A faithful copy of the data below is required, leaving out every picture.

Collection entries:
===============

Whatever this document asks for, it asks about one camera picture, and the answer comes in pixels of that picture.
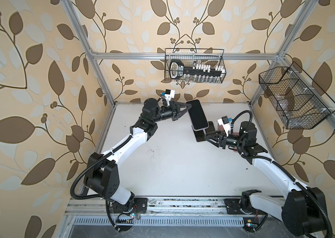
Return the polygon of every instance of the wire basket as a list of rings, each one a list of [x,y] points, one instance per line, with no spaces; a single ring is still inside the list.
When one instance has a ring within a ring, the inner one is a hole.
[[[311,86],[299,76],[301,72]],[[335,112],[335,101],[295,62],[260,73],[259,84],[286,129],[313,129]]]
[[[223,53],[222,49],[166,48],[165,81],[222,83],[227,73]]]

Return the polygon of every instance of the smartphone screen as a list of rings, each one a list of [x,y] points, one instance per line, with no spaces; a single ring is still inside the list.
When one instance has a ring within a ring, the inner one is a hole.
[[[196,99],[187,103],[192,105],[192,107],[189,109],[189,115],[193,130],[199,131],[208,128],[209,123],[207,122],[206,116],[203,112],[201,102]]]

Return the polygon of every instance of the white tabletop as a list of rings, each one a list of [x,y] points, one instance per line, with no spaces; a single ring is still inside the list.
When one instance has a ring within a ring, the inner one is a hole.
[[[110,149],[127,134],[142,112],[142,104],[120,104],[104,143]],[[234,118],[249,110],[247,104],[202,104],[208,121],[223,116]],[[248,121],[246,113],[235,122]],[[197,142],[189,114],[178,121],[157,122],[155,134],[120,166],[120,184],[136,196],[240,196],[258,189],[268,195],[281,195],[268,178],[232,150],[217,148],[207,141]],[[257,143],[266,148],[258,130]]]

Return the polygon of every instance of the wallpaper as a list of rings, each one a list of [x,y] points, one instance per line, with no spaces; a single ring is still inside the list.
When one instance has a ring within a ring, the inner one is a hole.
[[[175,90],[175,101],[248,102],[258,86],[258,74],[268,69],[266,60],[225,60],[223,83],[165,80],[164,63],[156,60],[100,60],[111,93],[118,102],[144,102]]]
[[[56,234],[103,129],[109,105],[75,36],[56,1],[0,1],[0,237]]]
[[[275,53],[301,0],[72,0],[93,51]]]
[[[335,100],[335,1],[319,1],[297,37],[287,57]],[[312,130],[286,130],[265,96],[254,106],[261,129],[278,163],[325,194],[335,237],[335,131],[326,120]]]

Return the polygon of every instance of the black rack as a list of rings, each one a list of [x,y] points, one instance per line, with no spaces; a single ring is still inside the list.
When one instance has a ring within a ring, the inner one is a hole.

===============

- **Exercise answer**
Whatever this document asks for, it asks about one camera picture, and the answer comes in pixels of that picture.
Return the polygon of every instance of the wire basket as a list of rings, each one a list of [x,y] points, one instance per line, with no spaces; a single ring is still inside the list.
When one instance has a ring within a ring, the inner one is a hole.
[[[311,86],[299,76],[301,72]],[[335,112],[335,101],[295,62],[260,73],[259,84],[286,129],[313,129]]]
[[[223,53],[222,49],[166,48],[165,81],[222,83],[227,73]]]

Return the polygon of every instance of the smartphone screen as a list of rings, each one a list of [x,y] points, one instance per line, with no spaces; a single ring is still inside the list.
When one instance has a ring within a ring, the inner one is a hole.
[[[196,99],[187,103],[192,105],[192,107],[189,109],[189,115],[193,130],[199,131],[208,128],[209,123],[207,122],[206,116],[203,112],[201,102]]]

Return the polygon of every instance of the white tabletop as a list of rings, each one a list of [x,y] points, one instance per line, with no spaces; a single ring is still inside the list.
When one instance has a ring within a ring, the inner one is a hole.
[[[110,149],[127,134],[142,112],[142,104],[120,104],[104,143]],[[234,118],[249,110],[247,104],[202,104],[208,121],[223,116]],[[248,121],[246,113],[235,122]],[[197,142],[189,114],[178,121],[157,122],[155,134],[120,166],[120,184],[136,196],[240,196],[258,189],[268,195],[281,195],[268,178],[232,150],[217,148],[207,141]],[[257,143],[266,148],[258,130]]]

Return the polygon of every instance of the wallpaper as a list of rings, each one a list of [x,y] points, one instance per line, with no spaces; a single ring is still inside the list.
When one instance has a ring within a ring, the inner one is a hole.
[[[175,90],[175,101],[248,102],[258,86],[258,74],[268,69],[266,60],[225,60],[223,83],[165,80],[164,63],[156,60],[100,60],[111,93],[118,102],[144,102]]]
[[[56,234],[103,129],[109,105],[75,36],[56,1],[0,1],[0,237]]]
[[[275,53],[301,0],[72,0],[93,51]]]
[[[335,100],[335,1],[319,1],[297,37],[287,57]],[[312,130],[286,130],[265,96],[254,106],[261,129],[278,163],[325,194],[335,237],[335,131],[326,120]]]

Return the polygon of every instance of the black rack as a list of rings, each one a list of [x,y] points, one instance per line, with no spaces; a single ring is still inside the list.
When one instance has a ring within a ring, the inner one is a hole.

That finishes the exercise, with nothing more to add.